§ PROBLEM DETAILS
Where the lines below hold images, skip those and copy every word exactly.

§ AVAILABLE DATA
:::::
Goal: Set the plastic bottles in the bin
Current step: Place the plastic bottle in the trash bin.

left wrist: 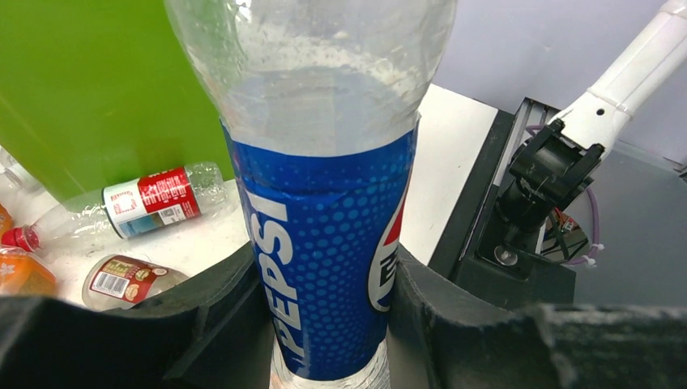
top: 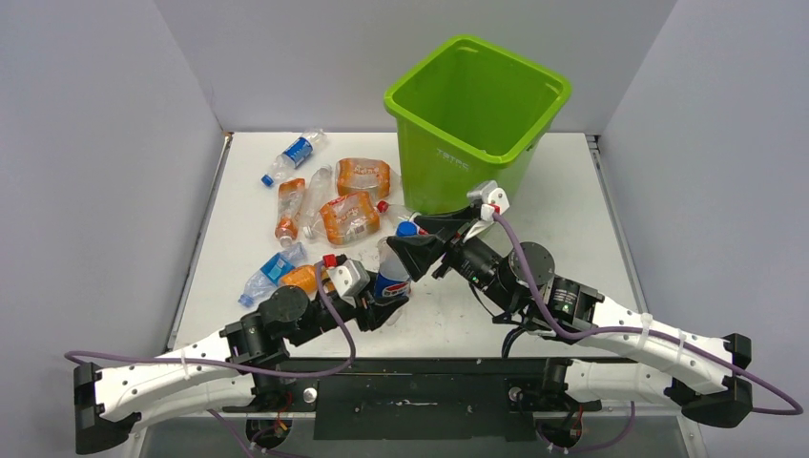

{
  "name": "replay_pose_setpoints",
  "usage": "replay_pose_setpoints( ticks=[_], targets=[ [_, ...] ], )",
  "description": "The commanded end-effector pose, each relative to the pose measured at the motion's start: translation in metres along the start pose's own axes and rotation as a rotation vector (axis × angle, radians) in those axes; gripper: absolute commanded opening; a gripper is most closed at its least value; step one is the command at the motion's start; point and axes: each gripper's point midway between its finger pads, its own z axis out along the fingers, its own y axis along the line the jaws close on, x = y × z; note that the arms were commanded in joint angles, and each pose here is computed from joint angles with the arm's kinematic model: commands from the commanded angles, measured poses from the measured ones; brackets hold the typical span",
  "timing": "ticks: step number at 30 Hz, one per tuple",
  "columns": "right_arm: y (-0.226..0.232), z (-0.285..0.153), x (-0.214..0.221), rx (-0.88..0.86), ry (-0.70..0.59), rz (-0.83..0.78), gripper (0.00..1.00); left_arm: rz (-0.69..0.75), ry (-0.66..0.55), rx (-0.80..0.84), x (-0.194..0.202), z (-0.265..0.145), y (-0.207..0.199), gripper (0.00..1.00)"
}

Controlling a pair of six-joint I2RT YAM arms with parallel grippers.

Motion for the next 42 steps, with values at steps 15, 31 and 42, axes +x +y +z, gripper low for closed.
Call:
replay_pose_setpoints(
  ticks=[15, 31, 42],
  targets=[
    [0.002, -0.004, -0.011, 0.021, 0.061, -0.007, 0.05, 0.115, -0.145, 0.064, -0.032, -0.008, -0.007, 0.87],
    [-0.034, -0.034, -0.179, 0.334, -0.262, -0.15, 0.05, 0.145, -0.234, -0.001, -0.051, -0.023, 0.005, 0.96],
    [-0.055, -0.052, -0.235, 0.523, -0.435, -0.179, 0.05, 0.157, -0.184, 0.009, -0.042, -0.016, 0.004, 0.96]
  ],
)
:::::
§ REPLY TO THE EXERCISE
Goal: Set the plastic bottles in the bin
Current step: Place the plastic bottle in the trash bin.

left wrist: 
top: 

{
  "name": "replay_pose_setpoints",
  "usage": "replay_pose_setpoints( ticks=[_], targets=[ [_, ...] ], )",
  "description": "The commanded end-effector pose, each relative to the pose measured at the motion's start: translation in metres along the start pose's own axes and rotation as a rotation vector (axis × angle, radians) in those axes; gripper: absolute commanded opening; a gripper is most closed at its least value; step one is the command at the motion's start; point and axes: each gripper's point midway between its finger pads, its own z axis out along the fingers, its own y axis along the line the jaws close on, x = y × z; note that the arms were commanded in joint angles, and each pose here is computed from joint angles with the arm's kinematic model: commands from the commanded angles, measured poses from the measured ones; brackets hold the typical span",
  "timing": "ticks: step number at 30 Hz, one per tuple",
  "columns": "right_arm: y (-0.226..0.232), z (-0.285..0.153), x (-0.214..0.221), rx (-0.88..0.86), ry (-0.70..0.59), rz (-0.83..0.78), gripper (0.00..1.00); left_arm: rz (-0.69..0.75), ry (-0.66..0.55), rx (-0.80..0.84), x (-0.194..0.202), z (-0.265..0.145), y (-0.207..0.199), gripper (0.00..1.00)"
}

Controlling a pair of six-joint I2RT YAM arms with parallel grippers.

Motion for the next 42 steps, with values at steps 15, 31 and 42, axes +x +y +z, gripper low for closed.
Call:
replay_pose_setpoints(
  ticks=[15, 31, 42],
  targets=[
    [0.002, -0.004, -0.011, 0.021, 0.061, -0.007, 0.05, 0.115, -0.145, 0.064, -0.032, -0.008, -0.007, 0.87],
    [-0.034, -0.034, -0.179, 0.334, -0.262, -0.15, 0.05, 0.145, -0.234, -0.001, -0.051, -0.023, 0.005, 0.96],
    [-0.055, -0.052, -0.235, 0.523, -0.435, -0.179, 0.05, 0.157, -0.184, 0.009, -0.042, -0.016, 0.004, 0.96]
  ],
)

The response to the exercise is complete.